● **YOUR INSTRUCTIONS**
Below is a listing. Gather each line of it that contains "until".

● **DATA FOR THIS EXERCISE**
________________
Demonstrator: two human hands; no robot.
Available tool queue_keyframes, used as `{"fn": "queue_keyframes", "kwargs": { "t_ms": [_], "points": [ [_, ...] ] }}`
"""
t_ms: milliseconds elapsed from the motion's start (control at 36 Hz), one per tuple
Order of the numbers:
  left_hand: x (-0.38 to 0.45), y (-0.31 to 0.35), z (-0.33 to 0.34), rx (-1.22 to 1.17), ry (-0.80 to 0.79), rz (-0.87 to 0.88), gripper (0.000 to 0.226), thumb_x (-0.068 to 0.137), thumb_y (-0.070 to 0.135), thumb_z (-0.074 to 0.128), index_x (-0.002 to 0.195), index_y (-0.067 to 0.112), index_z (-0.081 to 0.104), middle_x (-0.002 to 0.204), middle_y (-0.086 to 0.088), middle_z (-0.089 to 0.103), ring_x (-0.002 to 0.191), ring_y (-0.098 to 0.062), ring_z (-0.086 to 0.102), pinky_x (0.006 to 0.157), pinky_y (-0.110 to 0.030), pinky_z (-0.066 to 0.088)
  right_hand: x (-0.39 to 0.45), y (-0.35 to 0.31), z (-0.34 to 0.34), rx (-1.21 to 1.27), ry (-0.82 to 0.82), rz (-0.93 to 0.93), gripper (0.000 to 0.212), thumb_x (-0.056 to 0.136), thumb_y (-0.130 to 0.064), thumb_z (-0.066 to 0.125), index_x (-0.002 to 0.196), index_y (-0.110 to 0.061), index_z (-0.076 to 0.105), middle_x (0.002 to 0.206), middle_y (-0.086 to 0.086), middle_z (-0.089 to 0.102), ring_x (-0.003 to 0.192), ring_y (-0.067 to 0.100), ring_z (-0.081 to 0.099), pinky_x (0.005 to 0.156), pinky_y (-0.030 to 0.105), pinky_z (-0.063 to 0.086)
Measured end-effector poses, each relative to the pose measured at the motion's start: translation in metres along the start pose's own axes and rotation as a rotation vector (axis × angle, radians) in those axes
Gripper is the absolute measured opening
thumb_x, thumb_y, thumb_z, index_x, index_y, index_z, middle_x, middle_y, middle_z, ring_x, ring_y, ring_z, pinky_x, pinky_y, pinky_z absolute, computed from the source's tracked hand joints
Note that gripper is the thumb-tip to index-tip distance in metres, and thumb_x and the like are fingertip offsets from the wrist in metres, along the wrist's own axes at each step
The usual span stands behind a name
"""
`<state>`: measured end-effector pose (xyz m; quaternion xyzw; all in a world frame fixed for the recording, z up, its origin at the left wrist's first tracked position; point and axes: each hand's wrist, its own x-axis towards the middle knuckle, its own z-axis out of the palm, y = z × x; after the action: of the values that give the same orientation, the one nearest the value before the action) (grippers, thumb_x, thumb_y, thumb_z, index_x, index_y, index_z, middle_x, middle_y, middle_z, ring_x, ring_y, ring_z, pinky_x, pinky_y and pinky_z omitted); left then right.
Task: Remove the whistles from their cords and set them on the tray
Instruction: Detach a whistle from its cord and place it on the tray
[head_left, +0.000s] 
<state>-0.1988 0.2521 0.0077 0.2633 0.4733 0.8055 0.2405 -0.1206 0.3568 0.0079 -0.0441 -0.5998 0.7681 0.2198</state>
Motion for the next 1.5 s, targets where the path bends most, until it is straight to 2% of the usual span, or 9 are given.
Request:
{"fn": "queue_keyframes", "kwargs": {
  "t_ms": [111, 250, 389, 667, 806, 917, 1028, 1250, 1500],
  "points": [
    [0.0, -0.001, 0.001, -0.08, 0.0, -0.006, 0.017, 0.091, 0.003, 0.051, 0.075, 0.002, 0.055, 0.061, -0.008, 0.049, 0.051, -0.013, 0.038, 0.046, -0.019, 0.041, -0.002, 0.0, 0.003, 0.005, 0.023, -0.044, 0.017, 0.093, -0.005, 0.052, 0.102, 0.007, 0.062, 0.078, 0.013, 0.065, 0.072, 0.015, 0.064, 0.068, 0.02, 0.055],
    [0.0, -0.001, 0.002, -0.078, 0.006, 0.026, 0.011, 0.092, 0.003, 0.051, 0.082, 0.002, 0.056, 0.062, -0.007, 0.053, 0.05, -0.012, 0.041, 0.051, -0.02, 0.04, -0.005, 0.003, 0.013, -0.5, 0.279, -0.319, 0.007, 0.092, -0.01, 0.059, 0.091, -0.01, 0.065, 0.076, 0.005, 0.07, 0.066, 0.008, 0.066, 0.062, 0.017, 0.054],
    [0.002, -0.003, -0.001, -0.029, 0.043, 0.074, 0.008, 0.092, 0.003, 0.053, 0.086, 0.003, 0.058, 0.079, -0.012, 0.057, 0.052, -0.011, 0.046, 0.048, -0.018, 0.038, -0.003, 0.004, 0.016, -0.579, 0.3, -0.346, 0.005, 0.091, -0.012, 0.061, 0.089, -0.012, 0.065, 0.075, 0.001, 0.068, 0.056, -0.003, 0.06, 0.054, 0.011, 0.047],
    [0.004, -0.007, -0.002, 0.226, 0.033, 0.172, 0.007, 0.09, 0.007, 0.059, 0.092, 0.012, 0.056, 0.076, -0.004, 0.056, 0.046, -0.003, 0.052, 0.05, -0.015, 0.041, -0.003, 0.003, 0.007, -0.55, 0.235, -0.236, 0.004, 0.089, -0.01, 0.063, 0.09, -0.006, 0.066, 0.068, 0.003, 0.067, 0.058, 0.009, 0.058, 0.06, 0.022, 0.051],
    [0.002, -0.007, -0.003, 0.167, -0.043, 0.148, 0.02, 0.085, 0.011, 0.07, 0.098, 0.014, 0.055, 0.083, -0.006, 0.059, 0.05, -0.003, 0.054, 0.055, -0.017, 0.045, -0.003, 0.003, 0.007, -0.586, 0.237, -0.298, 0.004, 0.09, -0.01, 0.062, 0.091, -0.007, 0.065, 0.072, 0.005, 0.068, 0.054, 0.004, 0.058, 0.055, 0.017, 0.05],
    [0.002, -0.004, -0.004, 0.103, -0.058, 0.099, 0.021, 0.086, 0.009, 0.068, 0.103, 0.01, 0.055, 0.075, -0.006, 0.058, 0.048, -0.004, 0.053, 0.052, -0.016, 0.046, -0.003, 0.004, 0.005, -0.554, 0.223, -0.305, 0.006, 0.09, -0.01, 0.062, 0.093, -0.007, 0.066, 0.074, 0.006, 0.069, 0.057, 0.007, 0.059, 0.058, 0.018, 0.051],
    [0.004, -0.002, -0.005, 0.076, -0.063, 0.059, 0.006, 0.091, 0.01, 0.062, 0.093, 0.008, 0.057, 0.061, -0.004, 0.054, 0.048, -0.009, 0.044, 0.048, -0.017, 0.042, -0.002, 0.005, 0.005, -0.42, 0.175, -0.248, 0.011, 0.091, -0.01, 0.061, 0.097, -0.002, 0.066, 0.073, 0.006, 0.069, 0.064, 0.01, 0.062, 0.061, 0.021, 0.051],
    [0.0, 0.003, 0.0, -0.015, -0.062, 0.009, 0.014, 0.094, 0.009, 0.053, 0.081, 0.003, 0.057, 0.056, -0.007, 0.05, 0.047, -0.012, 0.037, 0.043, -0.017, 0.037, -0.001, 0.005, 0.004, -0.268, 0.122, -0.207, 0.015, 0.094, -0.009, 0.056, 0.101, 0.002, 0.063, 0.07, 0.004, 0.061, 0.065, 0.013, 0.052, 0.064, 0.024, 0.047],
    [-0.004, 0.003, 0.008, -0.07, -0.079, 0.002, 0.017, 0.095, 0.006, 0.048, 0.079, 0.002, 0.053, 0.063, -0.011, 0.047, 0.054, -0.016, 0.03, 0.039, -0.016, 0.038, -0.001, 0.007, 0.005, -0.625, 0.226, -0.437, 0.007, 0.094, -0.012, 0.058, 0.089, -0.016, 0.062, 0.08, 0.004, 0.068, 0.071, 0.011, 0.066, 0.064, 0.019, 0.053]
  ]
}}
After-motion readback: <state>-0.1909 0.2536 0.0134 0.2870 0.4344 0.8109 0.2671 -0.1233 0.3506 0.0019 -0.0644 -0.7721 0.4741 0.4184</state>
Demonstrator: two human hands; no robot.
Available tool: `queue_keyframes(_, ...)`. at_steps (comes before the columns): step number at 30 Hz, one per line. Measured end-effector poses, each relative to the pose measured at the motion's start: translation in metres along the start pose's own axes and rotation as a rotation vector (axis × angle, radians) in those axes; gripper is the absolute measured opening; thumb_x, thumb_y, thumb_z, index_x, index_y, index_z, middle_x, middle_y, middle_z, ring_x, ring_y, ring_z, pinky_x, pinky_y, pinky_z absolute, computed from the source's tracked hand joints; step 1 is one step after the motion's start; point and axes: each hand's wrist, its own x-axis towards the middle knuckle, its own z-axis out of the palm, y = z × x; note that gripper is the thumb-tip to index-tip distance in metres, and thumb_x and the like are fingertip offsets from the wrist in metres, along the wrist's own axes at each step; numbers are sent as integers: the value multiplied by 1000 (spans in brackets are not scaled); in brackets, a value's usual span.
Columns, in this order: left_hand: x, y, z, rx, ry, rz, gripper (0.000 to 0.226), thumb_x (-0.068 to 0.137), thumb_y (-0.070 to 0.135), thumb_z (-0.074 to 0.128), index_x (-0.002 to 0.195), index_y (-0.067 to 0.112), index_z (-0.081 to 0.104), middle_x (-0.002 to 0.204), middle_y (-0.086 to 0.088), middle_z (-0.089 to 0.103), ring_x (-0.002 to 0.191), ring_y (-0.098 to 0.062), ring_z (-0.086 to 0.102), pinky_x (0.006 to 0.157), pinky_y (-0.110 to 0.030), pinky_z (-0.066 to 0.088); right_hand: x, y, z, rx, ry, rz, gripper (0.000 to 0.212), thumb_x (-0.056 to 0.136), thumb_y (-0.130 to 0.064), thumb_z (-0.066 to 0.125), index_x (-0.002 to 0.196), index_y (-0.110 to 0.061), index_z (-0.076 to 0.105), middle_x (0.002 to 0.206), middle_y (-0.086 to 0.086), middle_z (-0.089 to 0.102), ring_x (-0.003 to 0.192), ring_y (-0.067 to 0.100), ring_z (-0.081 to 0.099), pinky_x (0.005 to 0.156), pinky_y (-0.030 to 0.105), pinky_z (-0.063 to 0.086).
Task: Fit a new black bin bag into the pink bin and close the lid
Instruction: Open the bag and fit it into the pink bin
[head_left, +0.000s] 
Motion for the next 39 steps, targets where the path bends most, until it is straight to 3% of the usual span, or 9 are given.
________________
● **OUTPUT OF THE TASK**
Motion for the next 1.5 s, targets where the path bends most, until it is straight to 2% of the usual span, or 9 are given.
Motion for the next 39 steps, targets where the path bends most, until it is straight to 3% of the usual span, or 9 are given.

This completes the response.